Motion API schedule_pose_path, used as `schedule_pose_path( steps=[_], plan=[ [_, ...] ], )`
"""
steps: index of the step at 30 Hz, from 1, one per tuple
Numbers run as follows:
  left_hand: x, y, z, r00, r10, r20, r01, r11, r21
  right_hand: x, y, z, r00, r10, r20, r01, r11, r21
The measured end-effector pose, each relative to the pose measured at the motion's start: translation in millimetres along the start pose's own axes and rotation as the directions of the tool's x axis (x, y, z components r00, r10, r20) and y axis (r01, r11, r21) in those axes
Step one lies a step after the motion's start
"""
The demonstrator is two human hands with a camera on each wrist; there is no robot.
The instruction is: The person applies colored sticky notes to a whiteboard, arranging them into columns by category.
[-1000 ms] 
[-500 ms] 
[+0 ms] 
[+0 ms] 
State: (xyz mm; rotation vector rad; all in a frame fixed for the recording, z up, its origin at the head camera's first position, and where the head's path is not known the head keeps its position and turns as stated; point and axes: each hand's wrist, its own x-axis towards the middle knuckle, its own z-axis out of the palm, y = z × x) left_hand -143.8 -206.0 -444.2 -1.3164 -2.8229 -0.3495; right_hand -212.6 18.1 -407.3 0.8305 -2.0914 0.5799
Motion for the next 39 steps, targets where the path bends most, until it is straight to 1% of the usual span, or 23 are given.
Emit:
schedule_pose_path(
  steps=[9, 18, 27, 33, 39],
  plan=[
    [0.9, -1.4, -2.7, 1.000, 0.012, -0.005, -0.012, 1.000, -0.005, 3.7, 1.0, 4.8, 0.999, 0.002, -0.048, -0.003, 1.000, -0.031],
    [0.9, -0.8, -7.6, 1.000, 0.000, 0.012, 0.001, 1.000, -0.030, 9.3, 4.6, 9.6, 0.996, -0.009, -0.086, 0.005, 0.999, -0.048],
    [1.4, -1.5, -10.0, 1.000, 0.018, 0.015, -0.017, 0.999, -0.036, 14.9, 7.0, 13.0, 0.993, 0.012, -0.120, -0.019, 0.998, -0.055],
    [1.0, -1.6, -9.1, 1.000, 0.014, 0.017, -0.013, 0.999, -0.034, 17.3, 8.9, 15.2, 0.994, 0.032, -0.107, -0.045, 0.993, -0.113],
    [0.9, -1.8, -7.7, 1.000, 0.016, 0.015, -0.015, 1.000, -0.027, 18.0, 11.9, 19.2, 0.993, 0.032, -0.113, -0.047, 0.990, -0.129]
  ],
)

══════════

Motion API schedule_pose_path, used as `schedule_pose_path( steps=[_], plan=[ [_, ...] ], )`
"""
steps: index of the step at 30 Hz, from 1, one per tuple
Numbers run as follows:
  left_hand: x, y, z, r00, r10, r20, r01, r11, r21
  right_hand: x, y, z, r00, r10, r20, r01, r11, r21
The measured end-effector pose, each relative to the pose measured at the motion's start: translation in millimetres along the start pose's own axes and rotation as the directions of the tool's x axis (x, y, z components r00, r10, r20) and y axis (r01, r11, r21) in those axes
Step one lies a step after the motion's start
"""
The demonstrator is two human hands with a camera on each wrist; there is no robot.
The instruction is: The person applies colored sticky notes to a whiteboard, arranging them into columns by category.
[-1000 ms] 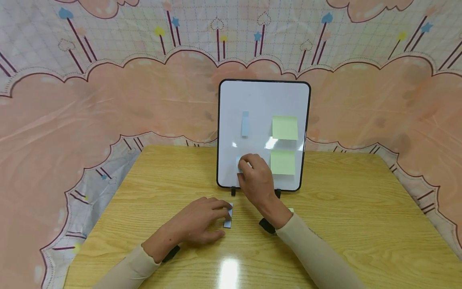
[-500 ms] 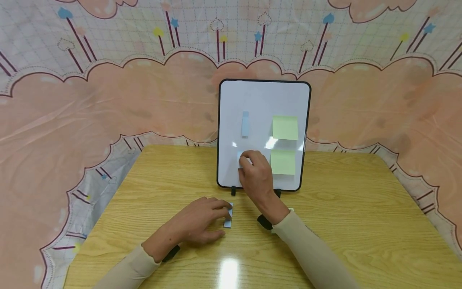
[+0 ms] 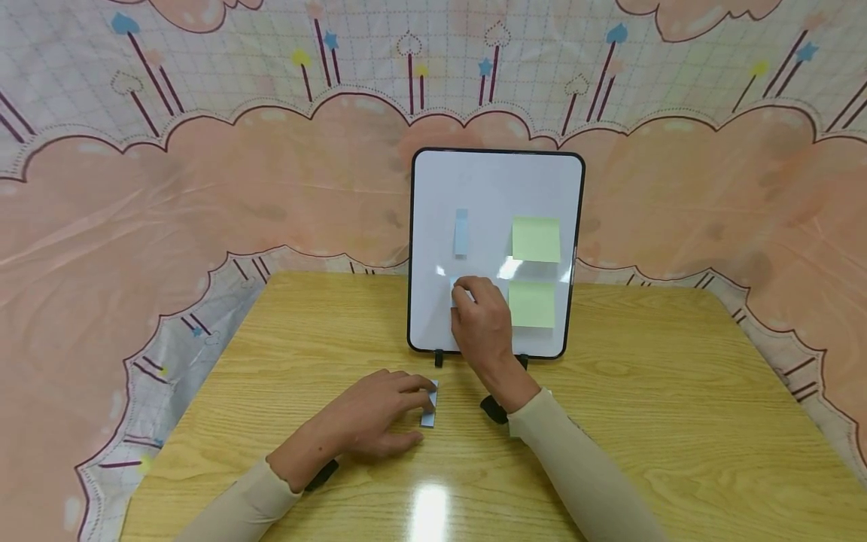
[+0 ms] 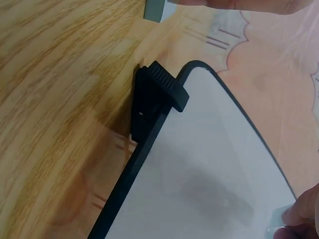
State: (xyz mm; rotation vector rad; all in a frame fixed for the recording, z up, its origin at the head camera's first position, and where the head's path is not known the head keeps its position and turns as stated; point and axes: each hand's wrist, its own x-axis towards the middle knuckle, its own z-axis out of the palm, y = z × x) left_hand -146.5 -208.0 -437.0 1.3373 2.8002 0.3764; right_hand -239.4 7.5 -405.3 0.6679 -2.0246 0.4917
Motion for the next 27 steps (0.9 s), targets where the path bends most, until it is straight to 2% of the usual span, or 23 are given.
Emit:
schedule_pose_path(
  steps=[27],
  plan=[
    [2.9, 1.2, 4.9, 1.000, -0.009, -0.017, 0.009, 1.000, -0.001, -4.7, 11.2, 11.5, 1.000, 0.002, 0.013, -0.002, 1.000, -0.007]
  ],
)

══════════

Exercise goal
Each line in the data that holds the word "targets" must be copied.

Task result
Motion for the next 39 steps, targets where the path bends most, until it is straight to 1% of the usual span, or 23 are given.
Motion for the next 27 steps (0.9 s), targets where the path bends most, until it is straight to 2% of the usual span, or 23 are given.

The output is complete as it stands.